Each function to construct features should return an N x d numpy array, where N is the number of paths passed to the function and d is the dimensionality of each image representation. See the starter code for each function for more details.

In [2]:
print('Using the TINY IMAGE representation for images')

train_image_feats_tiny_images = sc.get_tiny_images(train_image_paths)
test_image_feats_tiny_images = sc.get_tiny_images(test_image_paths)

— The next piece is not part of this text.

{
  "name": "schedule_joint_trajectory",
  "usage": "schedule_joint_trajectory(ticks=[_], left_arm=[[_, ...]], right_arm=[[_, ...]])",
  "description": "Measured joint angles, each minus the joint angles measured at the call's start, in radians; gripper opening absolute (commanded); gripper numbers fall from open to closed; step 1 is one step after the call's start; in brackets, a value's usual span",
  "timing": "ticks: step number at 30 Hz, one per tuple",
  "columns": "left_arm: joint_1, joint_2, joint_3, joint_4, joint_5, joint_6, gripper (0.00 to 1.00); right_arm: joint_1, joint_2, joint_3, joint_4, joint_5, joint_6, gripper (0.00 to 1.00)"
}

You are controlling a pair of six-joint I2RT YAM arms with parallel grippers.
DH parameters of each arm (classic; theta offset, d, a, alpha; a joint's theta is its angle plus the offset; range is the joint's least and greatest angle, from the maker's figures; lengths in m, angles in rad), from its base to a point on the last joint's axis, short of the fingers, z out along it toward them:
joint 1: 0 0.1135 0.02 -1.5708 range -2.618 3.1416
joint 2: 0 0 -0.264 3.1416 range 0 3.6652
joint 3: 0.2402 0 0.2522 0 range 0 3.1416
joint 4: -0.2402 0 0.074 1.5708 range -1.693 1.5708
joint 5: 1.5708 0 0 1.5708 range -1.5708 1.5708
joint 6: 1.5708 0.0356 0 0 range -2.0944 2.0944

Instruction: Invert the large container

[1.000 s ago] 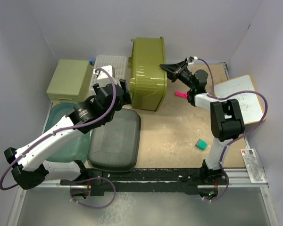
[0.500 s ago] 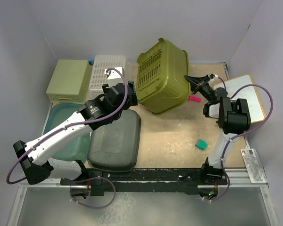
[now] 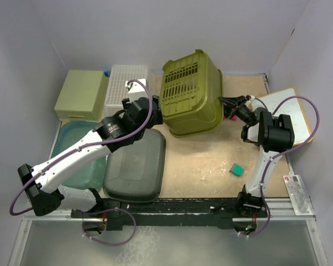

Using the TINY IMAGE representation for images


### Section 1b: Classify each test image by training and using the Nearest Neighbor classifier

Each function to classify test features will return an N element list, where N is the number of test cases and each entry is a string indicating the predicted category for each test image. Each entry in 'predicted_categories' must be one of the 15 strings in 'categories', 'train_labels', and 'test_labels'. See the starter code for each function for more details.

In [3]:
print('Using NEAREST NEIGHBOR classifier to predict test set categories')

predicted_categories = sc.nearest_neighbor_classify(train_image_feats_tiny_images, train_labels, 
                                                    test_image_feats_tiny_images)

Using NEAREST NEIGHBOR classifier to predict test set categories


### Section 1c: Build a confusion matrix and score the recognition system

(You do not need to code anything in this section.)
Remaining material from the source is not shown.